Keypoints:
- $2.3bn joint health cooperation deal
- Uganda to raise domestic health spending
- Pact aims for long-term system self-reliance
UGANDA and the United States have signed a five-year, $2.3bn health cooperation agreement that officials say will fortify Uganda’s health system, expand surveillance systems, and gradually shift financial responsibility from Washington to Kampala. The agreement, attributed to a formal announcement by the US Government, is framed as the most significant recalibration of the bilateral health relationship in more than a decade.
Funding shift marks new phase in partnership
Under the Memorandum of Understanding (MOU), the United States plans to provide up to $1.7bn between 2026 and 2030 to support HIV/AIDS, tuberculosis, malaria, maternal and child health, polio eradication, global health security, and emergency preparedness. Uganda has pledged to increase its own health spending by more than $500 million over the same period, taking on a greater share of long-term financial responsibility as external support declines.
The MOU also includes explicit commitments to support faith-based health providers, which deliver significant frontline care across rural regions.
US envoy highlights move toward national ownership
US Ambassador William W. Popp said the agreement represents a new stage in the countries’ shared global health agenda.
‘This agreement represents a significant commitment by the United States and Uganda to co-invest in our shared global health priorities,’ Popp said at the signing ceremony in Kampala. ‘We are making a significant shift toward promoting self-reliance through community health systems, performance metrics, and a strong commitment to data systems and global health security that will prevent and stop outbreaks from threatening Uganda, the United States and the world.’
Kampala sets out commitment to co-financing
Finance Minister Matia Kasaija said Uganda recognises the global implications of infectious disease threats and is prepared to take on a greater share of health financing.
‘The Government of Uganda acknowledges the critical importance of preventing the spread of emerging and existing infectious disease threats globally,’ he said. ‘We recognise the United States Government’s commitment of $1.7bn and commit to increasing our own contribution to more than $500mn as US budget support decreases. This collaboration will yield disease-specific outcomes and strengthen national systems, institutions, and workforce capacity.’

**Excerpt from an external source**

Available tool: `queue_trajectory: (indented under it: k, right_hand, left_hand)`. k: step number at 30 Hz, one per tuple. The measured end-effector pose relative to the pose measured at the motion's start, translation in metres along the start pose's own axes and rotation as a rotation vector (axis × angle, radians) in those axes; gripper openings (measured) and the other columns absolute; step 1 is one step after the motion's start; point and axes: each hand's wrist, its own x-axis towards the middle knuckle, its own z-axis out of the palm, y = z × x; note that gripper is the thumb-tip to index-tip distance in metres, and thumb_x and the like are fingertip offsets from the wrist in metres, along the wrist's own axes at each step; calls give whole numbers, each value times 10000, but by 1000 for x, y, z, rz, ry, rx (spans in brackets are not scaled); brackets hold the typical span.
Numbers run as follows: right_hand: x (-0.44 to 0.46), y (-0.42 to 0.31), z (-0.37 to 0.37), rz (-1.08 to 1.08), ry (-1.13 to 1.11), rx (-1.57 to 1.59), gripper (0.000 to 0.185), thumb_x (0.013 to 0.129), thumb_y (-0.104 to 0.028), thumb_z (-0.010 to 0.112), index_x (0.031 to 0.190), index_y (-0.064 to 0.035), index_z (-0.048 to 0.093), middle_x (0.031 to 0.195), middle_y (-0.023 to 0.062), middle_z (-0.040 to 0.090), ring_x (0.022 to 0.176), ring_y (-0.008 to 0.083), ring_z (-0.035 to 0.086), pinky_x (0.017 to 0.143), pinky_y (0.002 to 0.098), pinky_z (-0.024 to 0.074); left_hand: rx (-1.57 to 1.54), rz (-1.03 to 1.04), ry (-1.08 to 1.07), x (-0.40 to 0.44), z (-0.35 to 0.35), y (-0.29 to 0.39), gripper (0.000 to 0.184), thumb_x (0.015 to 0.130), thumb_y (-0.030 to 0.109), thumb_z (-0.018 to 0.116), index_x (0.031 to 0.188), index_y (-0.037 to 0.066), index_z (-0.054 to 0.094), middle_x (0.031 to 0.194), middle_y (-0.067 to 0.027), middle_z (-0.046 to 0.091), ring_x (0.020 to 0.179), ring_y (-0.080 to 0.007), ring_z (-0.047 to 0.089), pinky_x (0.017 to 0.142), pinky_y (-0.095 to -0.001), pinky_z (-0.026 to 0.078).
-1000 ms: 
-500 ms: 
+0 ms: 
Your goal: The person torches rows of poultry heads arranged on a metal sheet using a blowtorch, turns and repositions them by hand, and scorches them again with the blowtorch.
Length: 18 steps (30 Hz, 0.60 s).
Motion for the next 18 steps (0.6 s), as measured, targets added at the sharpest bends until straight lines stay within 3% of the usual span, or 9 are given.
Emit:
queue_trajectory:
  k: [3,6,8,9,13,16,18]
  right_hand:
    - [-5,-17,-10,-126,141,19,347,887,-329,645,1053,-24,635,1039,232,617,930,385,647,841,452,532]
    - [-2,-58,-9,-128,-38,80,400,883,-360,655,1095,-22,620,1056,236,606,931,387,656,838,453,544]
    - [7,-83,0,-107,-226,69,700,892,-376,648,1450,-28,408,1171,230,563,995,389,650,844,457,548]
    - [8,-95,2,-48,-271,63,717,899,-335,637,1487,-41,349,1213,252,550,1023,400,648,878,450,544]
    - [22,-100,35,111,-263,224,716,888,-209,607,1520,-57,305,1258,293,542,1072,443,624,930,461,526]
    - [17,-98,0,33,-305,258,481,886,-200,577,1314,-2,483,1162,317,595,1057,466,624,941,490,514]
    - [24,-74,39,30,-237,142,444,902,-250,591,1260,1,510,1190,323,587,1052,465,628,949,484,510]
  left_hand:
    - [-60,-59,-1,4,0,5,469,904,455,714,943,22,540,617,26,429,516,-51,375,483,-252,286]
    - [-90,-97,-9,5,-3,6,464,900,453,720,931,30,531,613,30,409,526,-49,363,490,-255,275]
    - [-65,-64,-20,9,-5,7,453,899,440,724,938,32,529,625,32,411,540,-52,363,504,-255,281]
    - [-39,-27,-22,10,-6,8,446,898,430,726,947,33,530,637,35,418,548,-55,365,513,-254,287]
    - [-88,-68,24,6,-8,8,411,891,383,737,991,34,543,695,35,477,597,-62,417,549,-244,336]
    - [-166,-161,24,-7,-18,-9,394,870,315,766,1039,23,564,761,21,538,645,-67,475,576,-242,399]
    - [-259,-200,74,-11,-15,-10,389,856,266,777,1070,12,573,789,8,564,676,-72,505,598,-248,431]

Key elements centred on long-term sustainability
The MOU includes a set of provisions designed to build resilience while donor funding gradually reduces:
Commodities: Procurement of essential commodities will transition from US-funded systems to Uganda’s national supply chain over the next five years, strengthening domestic institutions.
Frontline workers: Health workers currently funded by Washington will be mapped to cadres recognised by the Government of Uganda and gradually moved onto the national payroll.
Data and digitisation: US investment will expand data capture, strengthen electronic medical records, improve system interoperability, and enhance national surveillance capacity.
Faith-based providers: Support will include performance-based agreements, increased primary healthcare grants, digitisation support and community health insurance initiatives.
Co-investment: Uganda’s $500mn domestic increase is considered central to achieving long-term self-reliance.
Decades of cooperation underpin the new deal
The United States remains Uganda’s largest health partner through both bilateral programmes and multilateral institutions. Officials said the new agreement builds on six decades of collaboration that has strengthened systems, reduced mortality, and advanced shared global health priorities.
Today’s MOU is designed to protect those gains while preparing Uganda to finance and steer its own national health agenda in the future.